Track down each line below containing the string "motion" and copy it.

━━━ DATA BLOCK

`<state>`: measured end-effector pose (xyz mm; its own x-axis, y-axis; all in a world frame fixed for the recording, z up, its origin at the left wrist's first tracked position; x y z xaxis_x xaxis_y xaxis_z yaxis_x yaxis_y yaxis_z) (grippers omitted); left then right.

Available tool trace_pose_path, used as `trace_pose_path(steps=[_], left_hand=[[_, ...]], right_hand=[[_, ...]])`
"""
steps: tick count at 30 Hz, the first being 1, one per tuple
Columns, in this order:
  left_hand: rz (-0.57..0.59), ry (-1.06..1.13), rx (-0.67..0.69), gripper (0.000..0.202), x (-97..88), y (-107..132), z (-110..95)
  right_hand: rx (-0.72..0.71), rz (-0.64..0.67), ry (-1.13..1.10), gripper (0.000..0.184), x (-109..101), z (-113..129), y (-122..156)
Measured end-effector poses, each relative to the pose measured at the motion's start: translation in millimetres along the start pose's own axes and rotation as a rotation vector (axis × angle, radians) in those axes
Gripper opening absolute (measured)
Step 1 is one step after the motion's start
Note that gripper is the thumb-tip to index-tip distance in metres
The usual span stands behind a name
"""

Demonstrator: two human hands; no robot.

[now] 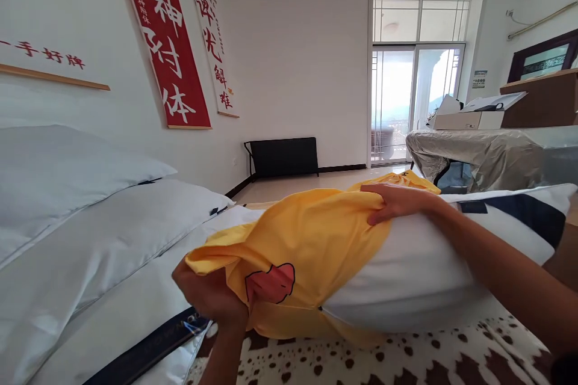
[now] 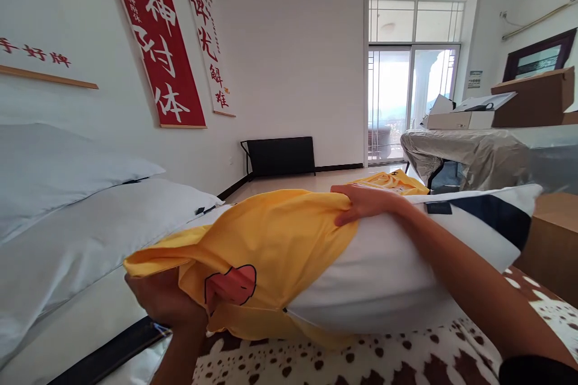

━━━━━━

### RESPONSE
Measured end-effector poses, each relative to the pose measured at the motion's start: translation in millimetres along the start pose's own axes and rotation as a rotation vector (axis × angle, radians) in those axes
Step 1 is one step after the motion's start

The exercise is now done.